Ulises Carrión wrote, “Among languages, literary language . . . is not the best fitted to the nature of books,” in the late 70s. He was manifesting about ‘old books’ (books that didn’t consider their own materiality) and ‘new books’ (an early iteration of what Jerome McGann among others would call the page as a spatial field). Around the same time, the critic Lucy Lippard wrote that one of her favorite aspects of artists’ books was that she could skim them; she didn’t differentiate between various iterations of artists’ books such as photobooks and the self-inflicted wounds of one-off journals. All of them, evidently, could be treated as flip books.
Lippard’s quantitative methodology seems to have struck a chord with curators of book art exhibitions; since the 1980s many curators have tended to stuff their exhibitions with examples, as if to convince viewers that we should love artists’ books simply because there are so darn many of them.
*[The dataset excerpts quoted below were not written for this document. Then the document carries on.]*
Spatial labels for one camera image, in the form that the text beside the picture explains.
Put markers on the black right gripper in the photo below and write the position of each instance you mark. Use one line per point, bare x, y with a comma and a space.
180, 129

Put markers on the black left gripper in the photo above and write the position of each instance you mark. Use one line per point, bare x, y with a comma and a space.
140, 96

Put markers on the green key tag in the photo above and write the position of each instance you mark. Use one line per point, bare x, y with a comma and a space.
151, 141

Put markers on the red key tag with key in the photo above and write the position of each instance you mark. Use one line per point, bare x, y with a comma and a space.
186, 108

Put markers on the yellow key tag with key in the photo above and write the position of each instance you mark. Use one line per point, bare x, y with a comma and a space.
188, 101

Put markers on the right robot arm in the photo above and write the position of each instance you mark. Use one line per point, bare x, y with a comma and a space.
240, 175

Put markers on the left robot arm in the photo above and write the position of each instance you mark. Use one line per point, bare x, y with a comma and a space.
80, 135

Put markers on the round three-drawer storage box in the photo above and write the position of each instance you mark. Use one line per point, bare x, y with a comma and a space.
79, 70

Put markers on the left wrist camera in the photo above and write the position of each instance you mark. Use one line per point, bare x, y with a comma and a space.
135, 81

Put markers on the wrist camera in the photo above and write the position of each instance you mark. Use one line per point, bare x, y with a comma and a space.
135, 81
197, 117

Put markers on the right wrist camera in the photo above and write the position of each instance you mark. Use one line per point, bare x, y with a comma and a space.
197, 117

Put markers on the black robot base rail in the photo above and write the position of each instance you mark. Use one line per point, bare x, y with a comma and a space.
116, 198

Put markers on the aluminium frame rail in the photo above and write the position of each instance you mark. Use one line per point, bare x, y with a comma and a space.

Given that, for many of us, our first encounter with artists’ books and book art is in these exhibitions, the packed cases, often filled with one-of-each book structures which of course defy reading in that setting, leave an implicit suggestion that the textual content of these books is not the point. That in turn seems to promote a form of bookmaking that treats text as afterthought, or something to pour into a structure.
Why, then, given the challenges, bother to read—really read—artists’ books at all? We read because, when text is woven into the conceptual fabric of the book, the whole can become far greater than the sum of its parts. Isn’t that the idea of artists’ books? Books that understand their own operation, their iconicity, their materials and their content as an interwoven whole will bring on an experience for the reader that quick perusal and even appreciation of an interesting structure will not do. But we need to practice what Betsy Davids calls adventurous reading; I often borrow the analogy of close reading from literary studies to suggest an approach to artists’ books that will yield their complexity with time, study and curiosity.
Can this all go wrong? Of course. Take the recent phenomenon, Jonathan Safron Foer’s, Tree of Codes, an adaptation of the Polish writer Bruno Schulz’s Street of Crocodiles. Foer excised major amounts of text from a translation of Schulz’s work; laser cutter technology allowed New Directions to publish the results in a relatively inexpensive trade edition. While the resultant text that Foer created considers Schulz’s words in a sympathetic way, the book can’t really be read without a paper intervention underneath each page, which defeats the original intention of the book. I’m guessing that Foer never actually tried making this book; he marked off the text he wanted to save and sent it off to be dealt with by the publisher. Artists engaged with the materiality of their books would not have made this mistake.
T.J. Cobden-Sanderson, that most traditional of makers, demanded no less of his books than we should demand of artists’ books, and lamented what happened when his Books Beautiful did not stand up to scrutiny: “. . .each contributory craft may usurp the functions of the rest and of the whole and growing beautiful beyond all bounds ruin for its own the common cause.” The best artists’ books reveal their contents in the whole. It is our job to take the time to see what they are offering.